At last I got some time to have a look. The only safe solution is to
expose cl_mem + offset to codelets (which is actually the reason for
dev_handle and offset in the interface). I have added the interface to
the trunk, attached is a version of your program which works properly,
using both GET_DEV_HANDLE and GET_OFFSET.
Samuel
#include <iostream>
#include <starpu.h>
#include <starpu_opencl.h>
#include <starpu_deprecated_api.h>
#include <CL/cl.h>
//#include <OpenCL/opencl.h>
static std::string ReduceKernel_CL(
"__kernel void ReduceKernel(__global int* input, unsigned input_offset,
__global int* output, unsigned output_offset, unsigned int n, __local int*
sdata)\n"
"{\n"
" unsigned int blockSize = get_local_size(0);\n"
" unsigned int tid = get_local_id(0);\n"
" unsigned int i = get_group_id(0)*blockSize + get_local_id(0);\n"
" unsigned int gridSize = blockSize*get_num_groups(0);\n"
" int result = 0;\n"
" input = (__global void*) input + input_offset;\n"
" output = (__global void*) output + output_offset;\n"
" if(i < n)\n"
" {\n"
" result = input[i];\n"
" i += gridSize;\n"
" }\n"
" while(i < n)\n"
" {\n"
" result = result + input[i];\n"
" i += gridSize;\n"
" }\n"
" sdata[tid] = result;\n"
" barrier(CLK_LOCAL_MEM_FENCE);\n"
" if(blockSize >= 512) { if (tid < 256 && tid + 256 < n) { sdata[tid] =
sdata[tid] + sdata[tid + 256]; } barrier(CLK_LOCAL_MEM_FENCE); }\n"

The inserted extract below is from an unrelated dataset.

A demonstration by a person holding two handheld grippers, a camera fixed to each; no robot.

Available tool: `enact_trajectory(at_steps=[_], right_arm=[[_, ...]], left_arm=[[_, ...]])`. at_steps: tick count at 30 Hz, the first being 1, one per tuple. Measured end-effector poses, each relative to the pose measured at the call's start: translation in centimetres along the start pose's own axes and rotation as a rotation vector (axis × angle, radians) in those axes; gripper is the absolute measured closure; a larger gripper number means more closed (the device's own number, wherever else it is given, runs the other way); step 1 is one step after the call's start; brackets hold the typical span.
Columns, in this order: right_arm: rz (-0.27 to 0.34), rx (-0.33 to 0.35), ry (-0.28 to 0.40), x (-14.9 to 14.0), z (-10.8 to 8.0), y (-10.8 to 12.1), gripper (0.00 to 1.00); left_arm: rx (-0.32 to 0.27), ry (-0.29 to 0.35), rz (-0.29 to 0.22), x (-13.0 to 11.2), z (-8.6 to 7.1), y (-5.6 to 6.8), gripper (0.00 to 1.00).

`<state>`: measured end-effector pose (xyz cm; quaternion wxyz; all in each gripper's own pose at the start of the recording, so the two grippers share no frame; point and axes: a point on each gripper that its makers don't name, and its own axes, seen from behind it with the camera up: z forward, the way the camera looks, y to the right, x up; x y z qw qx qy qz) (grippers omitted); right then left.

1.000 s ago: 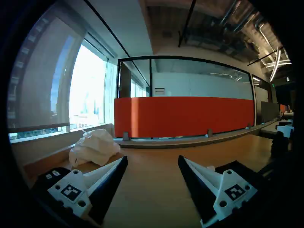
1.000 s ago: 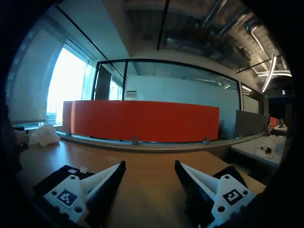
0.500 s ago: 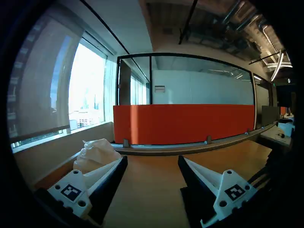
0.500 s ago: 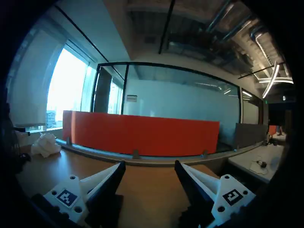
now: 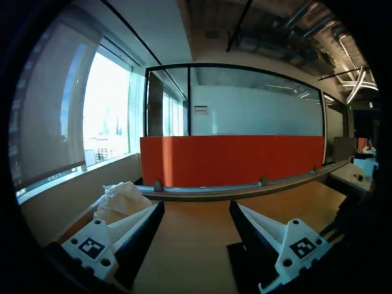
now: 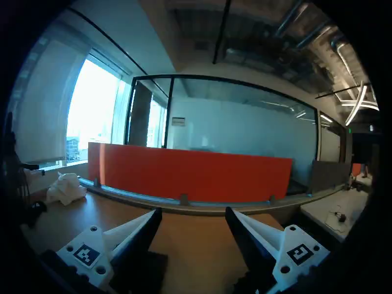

" if(blockSize >= 256) { if (tid < 128 && tid + 128 < n) { sdata[tid] =
sdata[tid] + sdata[tid + 128]; } barrier(CLK_LOCAL_MEM_FENCE); }\n"
" if(blockSize >= 128) { if (tid < 64 && tid + 64 < n) { sdata[tid] =
sdata[tid] + sdata[tid + 64]; } barrier(CLK_LOCAL_MEM_FENCE); }\n"
" if(blockSize >= 64) { if (tid < 32 && tid + 32 < n) { sdata[tid] =
sdata[tid] + sdata[tid + 32]; } barrier(CLK_LOCAL_MEM_FENCE); }\n"
" if(blockSize >= 32) { if (tid < 16 && tid + 16 < n) { sdata[tid] =
sdata[tid] + sdata[tid + 16]; } barrier(CLK_LOCAL_MEM_FENCE); }\n"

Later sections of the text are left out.